Where a line in the material below has the string "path", please report it.

PROVIDED INFORMATION:
%%

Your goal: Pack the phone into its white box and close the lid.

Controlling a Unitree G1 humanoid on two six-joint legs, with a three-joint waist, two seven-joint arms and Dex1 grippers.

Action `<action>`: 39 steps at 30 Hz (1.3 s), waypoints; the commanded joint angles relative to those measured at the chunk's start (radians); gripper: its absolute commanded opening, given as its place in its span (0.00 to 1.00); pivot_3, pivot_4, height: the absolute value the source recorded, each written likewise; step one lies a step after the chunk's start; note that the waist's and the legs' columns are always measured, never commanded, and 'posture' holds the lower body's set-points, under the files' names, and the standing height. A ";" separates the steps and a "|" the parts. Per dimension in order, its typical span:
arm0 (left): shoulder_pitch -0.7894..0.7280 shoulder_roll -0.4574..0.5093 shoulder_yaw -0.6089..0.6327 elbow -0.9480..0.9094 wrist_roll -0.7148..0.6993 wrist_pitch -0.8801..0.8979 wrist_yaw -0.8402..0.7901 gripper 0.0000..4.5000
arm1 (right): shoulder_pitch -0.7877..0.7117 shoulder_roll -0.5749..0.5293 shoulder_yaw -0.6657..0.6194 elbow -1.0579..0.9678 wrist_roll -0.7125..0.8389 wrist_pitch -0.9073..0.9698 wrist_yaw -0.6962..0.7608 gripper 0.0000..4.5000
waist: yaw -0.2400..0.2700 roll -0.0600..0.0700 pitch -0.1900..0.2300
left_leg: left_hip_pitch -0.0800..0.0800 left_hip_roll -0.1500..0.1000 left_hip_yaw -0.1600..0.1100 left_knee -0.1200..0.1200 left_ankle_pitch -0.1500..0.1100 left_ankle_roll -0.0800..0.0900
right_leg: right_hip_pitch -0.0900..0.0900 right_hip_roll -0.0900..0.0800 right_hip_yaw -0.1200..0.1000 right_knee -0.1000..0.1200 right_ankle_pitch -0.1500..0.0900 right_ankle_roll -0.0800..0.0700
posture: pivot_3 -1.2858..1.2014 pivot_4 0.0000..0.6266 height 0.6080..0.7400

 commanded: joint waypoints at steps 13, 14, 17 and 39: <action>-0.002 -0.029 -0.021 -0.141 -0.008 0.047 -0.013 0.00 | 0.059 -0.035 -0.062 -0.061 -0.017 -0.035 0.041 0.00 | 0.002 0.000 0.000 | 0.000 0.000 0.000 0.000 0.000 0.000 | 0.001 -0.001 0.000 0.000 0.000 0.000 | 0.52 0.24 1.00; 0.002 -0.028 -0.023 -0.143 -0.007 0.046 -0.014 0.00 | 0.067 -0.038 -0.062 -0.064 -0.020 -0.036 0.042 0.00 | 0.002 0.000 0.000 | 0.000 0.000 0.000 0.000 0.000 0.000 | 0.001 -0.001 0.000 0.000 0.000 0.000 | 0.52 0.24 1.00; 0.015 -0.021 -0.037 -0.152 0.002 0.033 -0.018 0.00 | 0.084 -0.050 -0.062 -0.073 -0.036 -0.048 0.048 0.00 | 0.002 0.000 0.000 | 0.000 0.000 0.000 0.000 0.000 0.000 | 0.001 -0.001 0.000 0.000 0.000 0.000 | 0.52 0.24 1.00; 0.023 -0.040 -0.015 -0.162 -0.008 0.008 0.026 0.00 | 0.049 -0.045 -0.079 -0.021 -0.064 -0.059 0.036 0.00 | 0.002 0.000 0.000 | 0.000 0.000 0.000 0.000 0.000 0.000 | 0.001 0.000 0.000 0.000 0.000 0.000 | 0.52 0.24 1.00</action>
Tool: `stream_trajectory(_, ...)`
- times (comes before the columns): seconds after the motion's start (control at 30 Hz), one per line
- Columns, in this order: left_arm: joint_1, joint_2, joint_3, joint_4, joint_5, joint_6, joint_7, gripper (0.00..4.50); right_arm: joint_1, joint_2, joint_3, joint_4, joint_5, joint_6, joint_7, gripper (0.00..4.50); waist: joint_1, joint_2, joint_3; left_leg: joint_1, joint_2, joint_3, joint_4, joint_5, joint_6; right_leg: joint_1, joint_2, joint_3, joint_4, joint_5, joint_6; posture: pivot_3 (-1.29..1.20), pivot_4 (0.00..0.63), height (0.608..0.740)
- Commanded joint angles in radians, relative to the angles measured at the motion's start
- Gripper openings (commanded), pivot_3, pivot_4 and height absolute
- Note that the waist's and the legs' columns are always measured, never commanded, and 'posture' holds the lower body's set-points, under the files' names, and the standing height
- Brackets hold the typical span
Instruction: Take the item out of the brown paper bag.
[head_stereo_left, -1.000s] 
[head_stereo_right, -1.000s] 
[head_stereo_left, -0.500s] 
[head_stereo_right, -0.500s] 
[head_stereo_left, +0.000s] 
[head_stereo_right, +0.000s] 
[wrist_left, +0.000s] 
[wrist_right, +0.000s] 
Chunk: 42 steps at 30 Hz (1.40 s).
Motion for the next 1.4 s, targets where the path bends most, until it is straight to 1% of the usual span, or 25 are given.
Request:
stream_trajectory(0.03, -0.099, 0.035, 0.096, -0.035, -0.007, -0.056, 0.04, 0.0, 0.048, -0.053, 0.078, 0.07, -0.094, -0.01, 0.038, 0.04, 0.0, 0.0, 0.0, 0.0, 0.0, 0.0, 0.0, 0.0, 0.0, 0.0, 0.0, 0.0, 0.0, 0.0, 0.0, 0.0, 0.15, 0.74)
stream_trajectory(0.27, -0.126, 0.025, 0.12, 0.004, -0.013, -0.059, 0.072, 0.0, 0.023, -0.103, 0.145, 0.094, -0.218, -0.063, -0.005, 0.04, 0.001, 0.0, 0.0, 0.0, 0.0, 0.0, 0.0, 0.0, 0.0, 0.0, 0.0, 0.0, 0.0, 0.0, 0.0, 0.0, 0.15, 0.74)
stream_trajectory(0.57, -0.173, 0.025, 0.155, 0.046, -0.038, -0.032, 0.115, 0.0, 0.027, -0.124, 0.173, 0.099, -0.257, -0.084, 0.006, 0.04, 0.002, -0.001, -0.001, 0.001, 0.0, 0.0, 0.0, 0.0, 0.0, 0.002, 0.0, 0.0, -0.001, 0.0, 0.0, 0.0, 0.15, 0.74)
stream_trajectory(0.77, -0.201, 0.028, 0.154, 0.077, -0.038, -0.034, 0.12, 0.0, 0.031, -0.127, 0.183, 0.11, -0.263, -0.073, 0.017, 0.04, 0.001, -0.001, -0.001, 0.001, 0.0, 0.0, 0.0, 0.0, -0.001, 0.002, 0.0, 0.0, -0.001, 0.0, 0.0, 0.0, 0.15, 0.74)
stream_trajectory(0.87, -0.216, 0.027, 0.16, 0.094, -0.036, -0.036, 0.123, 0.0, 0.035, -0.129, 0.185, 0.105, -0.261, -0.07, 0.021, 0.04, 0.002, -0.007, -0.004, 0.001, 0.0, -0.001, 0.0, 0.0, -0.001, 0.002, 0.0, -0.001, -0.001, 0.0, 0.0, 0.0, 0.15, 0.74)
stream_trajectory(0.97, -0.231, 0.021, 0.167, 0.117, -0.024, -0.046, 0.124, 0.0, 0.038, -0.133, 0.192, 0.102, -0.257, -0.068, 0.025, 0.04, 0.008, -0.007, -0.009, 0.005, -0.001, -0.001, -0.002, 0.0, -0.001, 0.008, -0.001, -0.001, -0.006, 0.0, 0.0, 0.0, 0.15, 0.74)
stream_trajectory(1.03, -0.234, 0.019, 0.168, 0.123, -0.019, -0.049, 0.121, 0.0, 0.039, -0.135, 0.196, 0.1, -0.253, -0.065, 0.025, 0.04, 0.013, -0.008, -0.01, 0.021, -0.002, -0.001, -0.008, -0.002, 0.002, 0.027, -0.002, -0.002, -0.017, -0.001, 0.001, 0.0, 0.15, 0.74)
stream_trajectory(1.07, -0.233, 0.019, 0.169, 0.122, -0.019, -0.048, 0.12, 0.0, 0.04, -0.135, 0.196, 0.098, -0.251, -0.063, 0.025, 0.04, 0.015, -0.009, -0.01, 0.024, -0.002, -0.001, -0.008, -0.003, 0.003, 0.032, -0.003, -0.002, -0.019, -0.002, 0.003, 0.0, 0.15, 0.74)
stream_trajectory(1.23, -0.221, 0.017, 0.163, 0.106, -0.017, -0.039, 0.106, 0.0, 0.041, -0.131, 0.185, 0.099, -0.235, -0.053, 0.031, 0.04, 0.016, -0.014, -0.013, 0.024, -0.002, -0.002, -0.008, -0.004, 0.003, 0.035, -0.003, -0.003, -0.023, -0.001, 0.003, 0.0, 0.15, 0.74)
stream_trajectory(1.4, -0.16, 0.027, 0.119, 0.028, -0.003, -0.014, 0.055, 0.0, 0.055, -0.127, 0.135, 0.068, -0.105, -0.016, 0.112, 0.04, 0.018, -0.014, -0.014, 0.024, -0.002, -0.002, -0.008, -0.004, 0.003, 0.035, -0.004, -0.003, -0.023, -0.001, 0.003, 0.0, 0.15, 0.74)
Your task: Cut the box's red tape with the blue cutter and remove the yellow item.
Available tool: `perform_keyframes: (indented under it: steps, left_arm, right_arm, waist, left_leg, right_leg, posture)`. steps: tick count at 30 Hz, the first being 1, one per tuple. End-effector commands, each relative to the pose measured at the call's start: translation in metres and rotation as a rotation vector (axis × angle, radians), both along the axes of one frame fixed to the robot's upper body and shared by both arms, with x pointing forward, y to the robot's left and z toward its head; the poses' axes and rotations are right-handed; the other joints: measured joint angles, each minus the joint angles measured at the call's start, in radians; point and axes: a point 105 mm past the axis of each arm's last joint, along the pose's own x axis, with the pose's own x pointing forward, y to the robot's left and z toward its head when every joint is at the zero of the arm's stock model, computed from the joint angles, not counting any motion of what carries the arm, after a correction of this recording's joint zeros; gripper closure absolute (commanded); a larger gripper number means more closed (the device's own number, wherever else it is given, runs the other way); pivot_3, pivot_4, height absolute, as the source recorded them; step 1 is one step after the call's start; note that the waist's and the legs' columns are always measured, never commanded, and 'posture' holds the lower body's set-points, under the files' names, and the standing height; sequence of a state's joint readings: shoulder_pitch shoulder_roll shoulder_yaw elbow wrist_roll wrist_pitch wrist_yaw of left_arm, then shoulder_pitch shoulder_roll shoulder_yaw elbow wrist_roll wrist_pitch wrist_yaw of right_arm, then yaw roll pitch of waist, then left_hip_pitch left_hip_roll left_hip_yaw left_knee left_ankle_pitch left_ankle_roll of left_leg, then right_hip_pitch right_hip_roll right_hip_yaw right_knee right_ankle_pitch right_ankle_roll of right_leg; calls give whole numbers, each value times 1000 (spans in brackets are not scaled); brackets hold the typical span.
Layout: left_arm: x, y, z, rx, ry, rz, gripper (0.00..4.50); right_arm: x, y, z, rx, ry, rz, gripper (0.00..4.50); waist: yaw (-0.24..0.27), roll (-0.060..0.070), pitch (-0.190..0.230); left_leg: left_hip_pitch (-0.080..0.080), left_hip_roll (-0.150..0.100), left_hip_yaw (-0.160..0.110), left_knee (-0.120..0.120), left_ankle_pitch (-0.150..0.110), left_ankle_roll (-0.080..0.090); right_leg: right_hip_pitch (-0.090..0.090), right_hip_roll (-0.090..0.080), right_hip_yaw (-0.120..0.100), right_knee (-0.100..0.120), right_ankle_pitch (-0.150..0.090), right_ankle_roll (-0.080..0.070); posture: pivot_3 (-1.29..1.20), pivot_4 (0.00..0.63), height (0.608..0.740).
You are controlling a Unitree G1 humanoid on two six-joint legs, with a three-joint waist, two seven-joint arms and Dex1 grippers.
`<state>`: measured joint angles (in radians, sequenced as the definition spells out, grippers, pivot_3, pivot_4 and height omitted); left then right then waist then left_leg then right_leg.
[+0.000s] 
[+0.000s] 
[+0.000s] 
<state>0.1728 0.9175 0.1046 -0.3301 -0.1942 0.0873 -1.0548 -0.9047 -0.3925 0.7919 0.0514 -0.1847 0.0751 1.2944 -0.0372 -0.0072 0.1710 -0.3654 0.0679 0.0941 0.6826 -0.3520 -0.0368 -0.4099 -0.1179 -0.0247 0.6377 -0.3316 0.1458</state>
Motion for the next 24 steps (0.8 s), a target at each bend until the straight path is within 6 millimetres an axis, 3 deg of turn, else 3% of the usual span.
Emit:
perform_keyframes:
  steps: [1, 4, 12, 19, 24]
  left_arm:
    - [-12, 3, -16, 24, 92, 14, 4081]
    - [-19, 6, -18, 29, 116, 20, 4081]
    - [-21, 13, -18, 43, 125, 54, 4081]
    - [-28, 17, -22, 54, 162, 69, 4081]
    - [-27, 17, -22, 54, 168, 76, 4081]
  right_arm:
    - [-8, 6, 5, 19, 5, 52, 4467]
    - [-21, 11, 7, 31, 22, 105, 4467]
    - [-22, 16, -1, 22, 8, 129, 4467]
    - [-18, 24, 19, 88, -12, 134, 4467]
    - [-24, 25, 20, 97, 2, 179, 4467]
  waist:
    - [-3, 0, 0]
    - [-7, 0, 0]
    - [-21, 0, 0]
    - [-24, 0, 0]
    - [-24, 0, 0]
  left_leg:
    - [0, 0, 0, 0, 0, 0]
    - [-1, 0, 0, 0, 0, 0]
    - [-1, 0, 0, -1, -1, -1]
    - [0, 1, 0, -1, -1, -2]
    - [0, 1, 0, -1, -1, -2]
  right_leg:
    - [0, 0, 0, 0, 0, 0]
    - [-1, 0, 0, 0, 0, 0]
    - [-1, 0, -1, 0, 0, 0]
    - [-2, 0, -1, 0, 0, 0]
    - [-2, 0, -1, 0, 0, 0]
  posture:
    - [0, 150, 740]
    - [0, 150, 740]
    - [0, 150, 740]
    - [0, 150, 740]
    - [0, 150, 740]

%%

RESPONSE AREA:
Motion for the next 1.4 s, targets where the path bends most, until it is straight to 1% of the usual span, or 25 are given.
Motion for the next 24 steps (0.8 s), a target at each bend until the straight path is within 6 millimetres an axis, 3 deg of turn, else 3% of the usual span.

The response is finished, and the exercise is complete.